------ DATA IN THIS EXERCISE

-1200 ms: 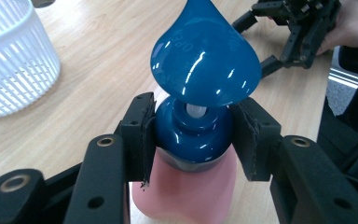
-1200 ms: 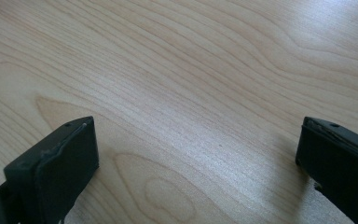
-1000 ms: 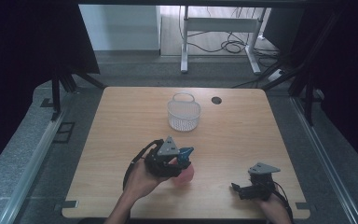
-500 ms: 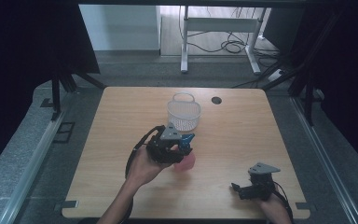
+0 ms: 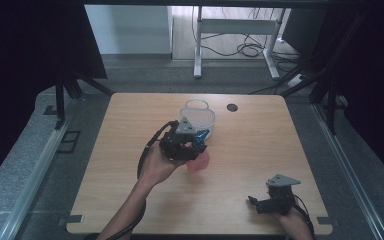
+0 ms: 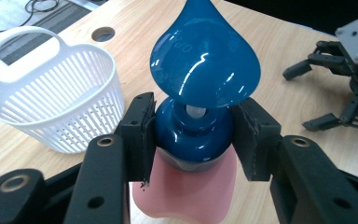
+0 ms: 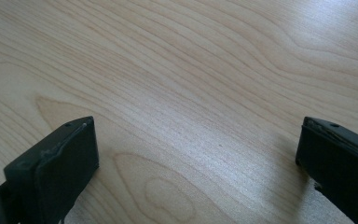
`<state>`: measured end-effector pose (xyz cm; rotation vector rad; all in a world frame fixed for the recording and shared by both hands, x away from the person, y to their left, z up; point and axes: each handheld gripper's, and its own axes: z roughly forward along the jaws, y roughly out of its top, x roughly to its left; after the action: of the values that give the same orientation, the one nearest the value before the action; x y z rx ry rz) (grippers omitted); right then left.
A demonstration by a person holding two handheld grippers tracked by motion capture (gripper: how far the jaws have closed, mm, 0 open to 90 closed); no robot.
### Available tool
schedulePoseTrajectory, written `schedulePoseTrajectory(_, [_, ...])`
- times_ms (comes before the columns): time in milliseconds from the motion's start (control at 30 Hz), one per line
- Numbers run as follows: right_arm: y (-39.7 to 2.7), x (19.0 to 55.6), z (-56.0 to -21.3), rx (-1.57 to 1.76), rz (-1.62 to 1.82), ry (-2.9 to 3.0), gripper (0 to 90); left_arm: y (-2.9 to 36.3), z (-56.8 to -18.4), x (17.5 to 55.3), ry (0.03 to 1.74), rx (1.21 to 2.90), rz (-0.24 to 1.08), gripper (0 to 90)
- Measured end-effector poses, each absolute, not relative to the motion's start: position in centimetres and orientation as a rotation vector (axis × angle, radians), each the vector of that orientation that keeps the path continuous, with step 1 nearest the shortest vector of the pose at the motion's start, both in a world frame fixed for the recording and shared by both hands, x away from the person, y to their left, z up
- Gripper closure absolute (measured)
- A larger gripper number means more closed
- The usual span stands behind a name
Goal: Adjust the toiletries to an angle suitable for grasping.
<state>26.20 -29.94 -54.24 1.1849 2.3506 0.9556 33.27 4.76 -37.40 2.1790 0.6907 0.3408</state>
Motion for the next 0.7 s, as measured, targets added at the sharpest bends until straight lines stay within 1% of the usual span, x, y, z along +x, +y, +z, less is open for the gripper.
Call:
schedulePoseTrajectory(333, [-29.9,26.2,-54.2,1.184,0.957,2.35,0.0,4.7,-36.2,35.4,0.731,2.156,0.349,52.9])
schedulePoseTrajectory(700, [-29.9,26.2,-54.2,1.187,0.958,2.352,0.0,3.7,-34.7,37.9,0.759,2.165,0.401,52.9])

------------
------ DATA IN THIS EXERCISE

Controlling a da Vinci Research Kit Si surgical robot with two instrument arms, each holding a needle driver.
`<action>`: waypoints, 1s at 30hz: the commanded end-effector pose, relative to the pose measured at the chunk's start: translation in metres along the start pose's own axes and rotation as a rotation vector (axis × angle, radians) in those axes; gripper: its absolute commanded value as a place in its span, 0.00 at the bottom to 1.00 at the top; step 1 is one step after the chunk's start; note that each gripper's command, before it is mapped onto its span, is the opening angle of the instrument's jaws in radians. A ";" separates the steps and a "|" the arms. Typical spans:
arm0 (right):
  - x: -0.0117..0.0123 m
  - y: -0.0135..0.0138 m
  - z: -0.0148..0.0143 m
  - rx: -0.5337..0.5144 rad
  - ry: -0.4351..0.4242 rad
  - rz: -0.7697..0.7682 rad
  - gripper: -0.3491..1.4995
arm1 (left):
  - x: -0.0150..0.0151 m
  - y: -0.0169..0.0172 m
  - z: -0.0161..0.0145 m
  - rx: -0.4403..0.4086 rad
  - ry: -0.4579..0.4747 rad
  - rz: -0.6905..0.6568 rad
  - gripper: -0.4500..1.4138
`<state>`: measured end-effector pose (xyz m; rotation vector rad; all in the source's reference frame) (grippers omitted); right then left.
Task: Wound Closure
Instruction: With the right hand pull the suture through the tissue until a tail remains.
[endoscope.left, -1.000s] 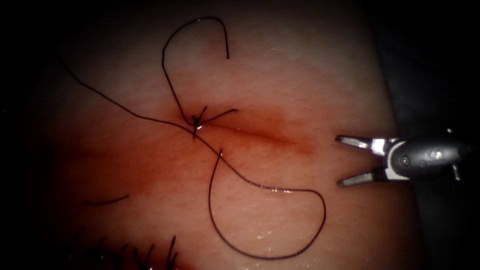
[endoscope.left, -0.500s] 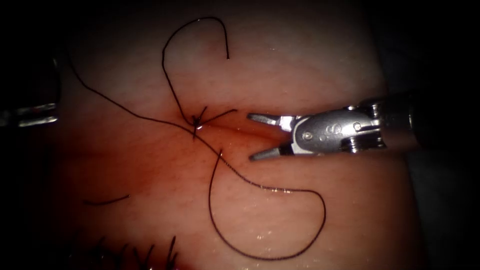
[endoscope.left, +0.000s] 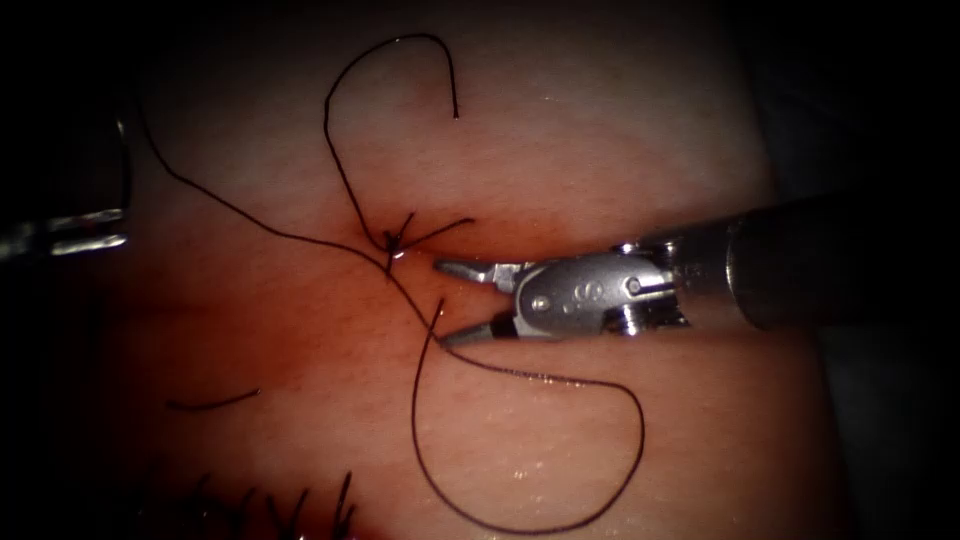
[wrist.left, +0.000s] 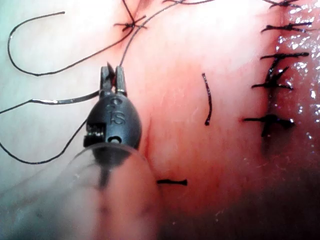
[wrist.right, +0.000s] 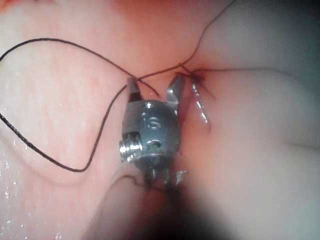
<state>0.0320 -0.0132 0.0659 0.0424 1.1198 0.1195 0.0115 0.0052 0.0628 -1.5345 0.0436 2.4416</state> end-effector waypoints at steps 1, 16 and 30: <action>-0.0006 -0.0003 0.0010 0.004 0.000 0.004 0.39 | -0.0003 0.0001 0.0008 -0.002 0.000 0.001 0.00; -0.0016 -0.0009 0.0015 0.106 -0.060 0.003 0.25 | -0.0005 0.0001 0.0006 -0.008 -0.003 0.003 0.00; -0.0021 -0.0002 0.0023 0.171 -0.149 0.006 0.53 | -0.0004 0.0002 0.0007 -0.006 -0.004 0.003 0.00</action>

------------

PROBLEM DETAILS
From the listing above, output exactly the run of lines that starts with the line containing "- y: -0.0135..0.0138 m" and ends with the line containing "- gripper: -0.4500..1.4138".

EXERCISE RESULT
  - y: -0.0135..0.0138 m
  - z: -0.0148..0.0143 m
  - rx: -0.5337..0.5144 rad
  - ry: -0.4351..0.4242 rad
  - rz: -0.7697..0.7682 rad
  - gripper: -0.3491..1.4995
arm1 (left):
  - x: -0.0150..0.0151 m
  - y: -0.0169..0.0172 m
  - z: -0.0161..0.0145 m
  - rx: -0.4403..0.4086 rad
  - ry: -0.4579..0.4747 rad
  - rz: -0.6905..0.6568 rad
  - gripper: -0.4500..1.4138

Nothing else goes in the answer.